Undercurrent's Hidden Message On Open Relationships
Daniel and I watched a documentary entitled Undercurrent on HBO. The story is about the horrible murder of a female journalist and an (supposedly) eccentric guy named Peter Madsen. Madsen, who tried to build rockets, eventually built a submarine. Even though he was a strange guy many of those around him thought he was a genius.
Madsen was obviously a narcissistic psychopath who had little respect for others. The problem I have with the documentary’s storyline is that at Madsen’s trial it came out that he and his wife were in an open marriage.
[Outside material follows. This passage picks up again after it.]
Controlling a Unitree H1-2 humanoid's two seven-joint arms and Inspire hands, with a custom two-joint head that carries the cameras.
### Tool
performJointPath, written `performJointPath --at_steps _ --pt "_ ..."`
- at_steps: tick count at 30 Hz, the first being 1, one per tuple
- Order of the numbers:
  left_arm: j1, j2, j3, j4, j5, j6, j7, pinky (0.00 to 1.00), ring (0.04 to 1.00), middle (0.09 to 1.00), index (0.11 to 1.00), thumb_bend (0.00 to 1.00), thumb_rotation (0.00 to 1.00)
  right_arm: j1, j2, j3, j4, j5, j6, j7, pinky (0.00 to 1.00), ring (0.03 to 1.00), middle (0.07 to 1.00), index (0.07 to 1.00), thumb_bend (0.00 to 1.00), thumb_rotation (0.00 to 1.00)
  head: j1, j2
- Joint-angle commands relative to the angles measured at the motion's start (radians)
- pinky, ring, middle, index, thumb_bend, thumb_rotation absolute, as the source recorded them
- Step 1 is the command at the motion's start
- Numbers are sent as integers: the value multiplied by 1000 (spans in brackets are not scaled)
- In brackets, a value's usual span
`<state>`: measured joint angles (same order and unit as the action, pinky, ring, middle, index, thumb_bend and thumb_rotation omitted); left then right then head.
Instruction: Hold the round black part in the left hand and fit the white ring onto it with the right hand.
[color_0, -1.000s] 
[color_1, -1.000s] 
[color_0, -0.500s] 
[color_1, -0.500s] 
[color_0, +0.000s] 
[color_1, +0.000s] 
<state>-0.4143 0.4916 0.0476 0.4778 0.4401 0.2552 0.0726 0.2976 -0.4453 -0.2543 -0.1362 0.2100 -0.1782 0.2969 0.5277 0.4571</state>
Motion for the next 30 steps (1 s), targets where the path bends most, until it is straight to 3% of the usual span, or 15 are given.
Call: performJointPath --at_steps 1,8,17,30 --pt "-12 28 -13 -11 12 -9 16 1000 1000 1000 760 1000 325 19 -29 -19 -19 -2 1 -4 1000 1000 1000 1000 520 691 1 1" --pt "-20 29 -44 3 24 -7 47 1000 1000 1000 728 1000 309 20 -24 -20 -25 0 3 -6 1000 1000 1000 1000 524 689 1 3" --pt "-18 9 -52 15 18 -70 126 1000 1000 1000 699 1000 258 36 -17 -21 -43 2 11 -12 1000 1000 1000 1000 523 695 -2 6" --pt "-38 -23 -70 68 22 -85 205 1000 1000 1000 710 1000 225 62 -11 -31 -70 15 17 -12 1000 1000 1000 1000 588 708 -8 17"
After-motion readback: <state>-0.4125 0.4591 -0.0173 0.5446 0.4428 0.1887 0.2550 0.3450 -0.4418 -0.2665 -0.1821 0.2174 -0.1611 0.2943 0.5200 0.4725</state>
It also came out that he had written about the constraints of monogamy.
The underlying theme proposed by the documentary was that his non-monogamy led him to become a sexual deviant which in turn made him the psychopath who killed the journalist while on his submarine.
It also became obvious that he formed an addiction to snuff films–those gross, horrible films that depict a terrible act of violence which is often real. What gets lost in the documentary is that these are two very separate things.
Open relationships do not lead to watching snuff films. As much as I am a proponent of free speech, I do believe snuff films should be illegal–especially if they depict real acts of violence.
The documentary almost implies that there is a thin veil between being in an open marriage and the watching of disgusting material. And that is the problem I have with most documentaries–there always seems to be an underlying “moral” message that the producers want to get across. In this case, a desperate, insane criminal was helped along by his unwillingness to remain in a monogamous relationship.
As Daniel and I very much know, non-monogamy should, and for us, will always be, among consensual adults. It should be pleasurable, and it should never inflict harm on another. A life of pleasure requires that. And just because a man or a woman chooses to have multiple sexual experiences that are outside the social norms does not in any way make them deviant.
Peter Madsen was a madman, a criminal, and a murderer. What he did to Kim Wall, the female journalist, on his submarine is the real story here. Wall seemed to be a wonderful woman with great promise. The fact that Madsen took that promise away is the story and the fact that he and his wife had sex outside of marriage is not.